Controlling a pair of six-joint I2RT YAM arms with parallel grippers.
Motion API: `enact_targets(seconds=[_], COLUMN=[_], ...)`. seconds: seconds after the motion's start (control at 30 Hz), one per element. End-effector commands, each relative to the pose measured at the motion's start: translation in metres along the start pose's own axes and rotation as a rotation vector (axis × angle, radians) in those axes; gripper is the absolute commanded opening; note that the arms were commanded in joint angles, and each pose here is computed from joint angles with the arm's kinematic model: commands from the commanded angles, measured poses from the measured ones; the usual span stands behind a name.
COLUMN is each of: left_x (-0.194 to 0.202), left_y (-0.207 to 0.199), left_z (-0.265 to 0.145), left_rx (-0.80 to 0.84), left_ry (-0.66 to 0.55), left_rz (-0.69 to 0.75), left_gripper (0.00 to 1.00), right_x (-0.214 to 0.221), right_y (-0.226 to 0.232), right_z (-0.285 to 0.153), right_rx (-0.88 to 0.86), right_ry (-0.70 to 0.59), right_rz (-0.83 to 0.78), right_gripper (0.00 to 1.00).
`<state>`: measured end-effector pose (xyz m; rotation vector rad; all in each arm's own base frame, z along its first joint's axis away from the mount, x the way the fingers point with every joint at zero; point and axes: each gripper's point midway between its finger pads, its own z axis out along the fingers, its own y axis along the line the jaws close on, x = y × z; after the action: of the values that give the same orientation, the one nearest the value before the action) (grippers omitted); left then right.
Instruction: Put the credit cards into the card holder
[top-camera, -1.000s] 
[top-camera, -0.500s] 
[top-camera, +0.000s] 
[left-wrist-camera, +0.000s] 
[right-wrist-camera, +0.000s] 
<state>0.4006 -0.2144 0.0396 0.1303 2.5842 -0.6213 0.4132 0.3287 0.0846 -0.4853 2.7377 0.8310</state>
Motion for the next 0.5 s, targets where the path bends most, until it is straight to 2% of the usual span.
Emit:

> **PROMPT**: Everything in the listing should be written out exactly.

> **FINISHED EXERCISE**:
Controlling a pair of six-joint I2RT YAM arms with parallel grippers.
Motion API: `enact_targets(seconds=[_], COLUMN=[_], ...)`. seconds: seconds after the motion's start (control at 30 Hz), one per element. End-effector commands, each relative to the pose measured at the motion's start: translation in metres along the start pose's own axes and rotation as a rotation vector (axis × angle, radians) in those axes; gripper is the absolute commanded opening; note that the arms were commanded in joint angles, and each pose here is computed from joint angles with the arm's kinematic model: commands from the commanded angles, measured poses from the measured ones; the usual span stands behind a name.
COLUMN is each of: left_x (-0.194 to 0.202), left_y (-0.207 to 0.199), left_z (-0.265 to 0.145), left_rx (-0.80 to 0.84), left_ry (-0.66 to 0.55), left_rz (-0.69 to 0.75), left_gripper (0.00 to 1.00), right_x (-0.214 to 0.221), right_y (-0.226 to 0.232), right_z (-0.285 to 0.153), right_rx (-0.88 to 0.86), right_ry (-0.70 to 0.59), right_rz (-0.83 to 0.78), right_gripper (0.00 to 1.00).
`<state>`: measured end-effector pose (xyz m; rotation vector rad; all in each arm's own base frame, z along its first joint's axis away from the mount, x the way the fingers point with every joint at zero; point and axes: each gripper's point midway between its finger pads, its own z axis out along the fingers, its own y axis along the line the jaws close on, x = y × z; after the action: of the values that give the same orientation, the one nearest the value before the action) (grippers omitted); left then right.
Instruction: Put the credit cards into the card holder
[top-camera, -1.000s] 
[top-camera, -0.500s] 
[top-camera, +0.000s] 
[left-wrist-camera, +0.000s] 
[right-wrist-camera, +0.000s] 
<state>0.4006 -0.2144 0.0396 0.1303 2.5842 -0.6213 0.4132 0.3287 0.0846 -0.4853 2.7377 0.8310</state>
Motion for the next 0.5 s, targets where the path bends most, until it is straight to 2% of the usual span.
Emit:

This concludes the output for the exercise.